For each line of the data below that holds "right", copy the line.

--- Exercise data Enclosed Below ---

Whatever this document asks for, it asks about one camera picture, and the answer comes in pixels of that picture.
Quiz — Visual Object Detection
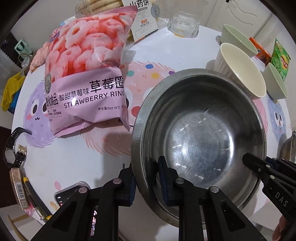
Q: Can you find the large green ceramic bowl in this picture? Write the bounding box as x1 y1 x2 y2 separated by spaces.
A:
262 63 288 100

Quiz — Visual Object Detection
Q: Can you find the small steel bowl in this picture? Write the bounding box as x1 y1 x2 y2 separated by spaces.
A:
131 69 267 226

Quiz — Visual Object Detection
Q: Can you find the cream ribbed bowl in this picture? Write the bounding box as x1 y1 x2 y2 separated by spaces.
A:
213 43 267 99

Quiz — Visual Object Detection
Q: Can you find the small green ribbed bowl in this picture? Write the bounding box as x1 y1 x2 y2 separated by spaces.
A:
220 24 258 58

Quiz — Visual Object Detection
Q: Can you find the right hand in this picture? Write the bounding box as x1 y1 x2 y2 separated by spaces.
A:
272 216 289 241

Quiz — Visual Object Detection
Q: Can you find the large steel bowl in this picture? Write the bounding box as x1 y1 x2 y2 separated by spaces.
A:
280 131 296 164

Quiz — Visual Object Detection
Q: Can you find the smartphone on table edge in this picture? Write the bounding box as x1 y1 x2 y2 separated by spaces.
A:
54 181 90 207

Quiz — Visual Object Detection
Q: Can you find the black wrist watch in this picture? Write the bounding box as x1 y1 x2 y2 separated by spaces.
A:
3 127 32 169

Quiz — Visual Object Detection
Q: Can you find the green Lays chips bag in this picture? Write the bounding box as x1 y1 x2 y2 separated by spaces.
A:
270 39 291 81

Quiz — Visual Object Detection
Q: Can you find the orange Ovaltine biscuit box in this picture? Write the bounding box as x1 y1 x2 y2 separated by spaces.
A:
249 37 271 66

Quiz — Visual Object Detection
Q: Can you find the yellow plastic bag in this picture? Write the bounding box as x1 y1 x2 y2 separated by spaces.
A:
1 71 26 111

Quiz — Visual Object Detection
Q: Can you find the clear glass cup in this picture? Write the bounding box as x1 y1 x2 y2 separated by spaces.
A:
167 11 200 38

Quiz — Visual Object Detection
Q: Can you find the yam biscuit clear pack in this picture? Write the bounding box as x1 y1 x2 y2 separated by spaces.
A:
75 1 158 43

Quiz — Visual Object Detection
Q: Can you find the pink strawberry ring bag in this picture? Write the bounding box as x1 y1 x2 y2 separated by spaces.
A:
29 4 139 138

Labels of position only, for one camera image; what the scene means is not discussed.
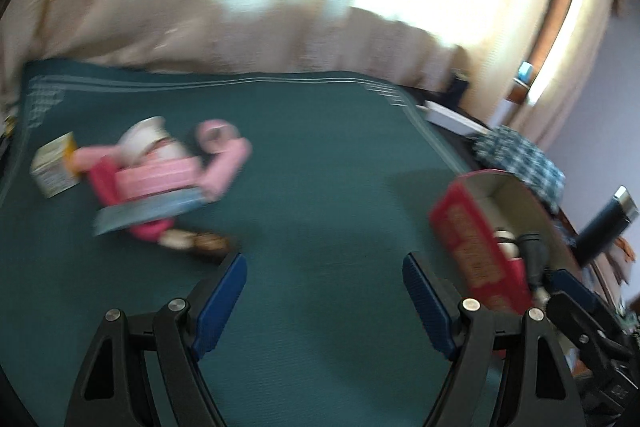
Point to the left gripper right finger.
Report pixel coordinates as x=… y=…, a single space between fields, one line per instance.
x=536 y=388

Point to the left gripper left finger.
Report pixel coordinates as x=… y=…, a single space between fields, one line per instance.
x=113 y=387

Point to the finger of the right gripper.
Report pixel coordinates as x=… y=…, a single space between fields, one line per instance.
x=563 y=280

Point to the white panda toy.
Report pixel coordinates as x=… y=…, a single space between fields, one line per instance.
x=506 y=242

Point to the brown perfume bottle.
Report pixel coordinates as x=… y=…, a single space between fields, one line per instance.
x=204 y=244

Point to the blue glitter tube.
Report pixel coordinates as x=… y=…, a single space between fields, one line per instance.
x=157 y=207

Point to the light pink hair roller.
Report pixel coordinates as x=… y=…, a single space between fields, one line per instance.
x=157 y=177

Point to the yellow green medicine box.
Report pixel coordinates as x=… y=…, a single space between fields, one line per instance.
x=52 y=167

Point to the small pink roller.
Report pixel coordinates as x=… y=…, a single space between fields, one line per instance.
x=215 y=135

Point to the black thermos flask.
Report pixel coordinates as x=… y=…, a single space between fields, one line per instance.
x=611 y=221

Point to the red tin box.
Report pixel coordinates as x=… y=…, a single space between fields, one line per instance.
x=465 y=219

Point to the plaid folded cloth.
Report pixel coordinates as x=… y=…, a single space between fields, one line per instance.
x=505 y=149

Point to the white power strip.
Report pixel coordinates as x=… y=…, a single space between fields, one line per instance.
x=450 y=120

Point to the blue cup on windowsill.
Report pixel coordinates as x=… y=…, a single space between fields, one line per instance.
x=525 y=72

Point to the dark pen holder cup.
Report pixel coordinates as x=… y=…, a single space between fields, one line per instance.
x=459 y=83

--- End of Enclosed Exercise data ---

#### Written solution
Q: Can you find the right hand in this picture? Write the bounding box as x1 y1 x2 y2 separated by spaces.
Point to the left gripper right finger.
Point to the finger of the right gripper.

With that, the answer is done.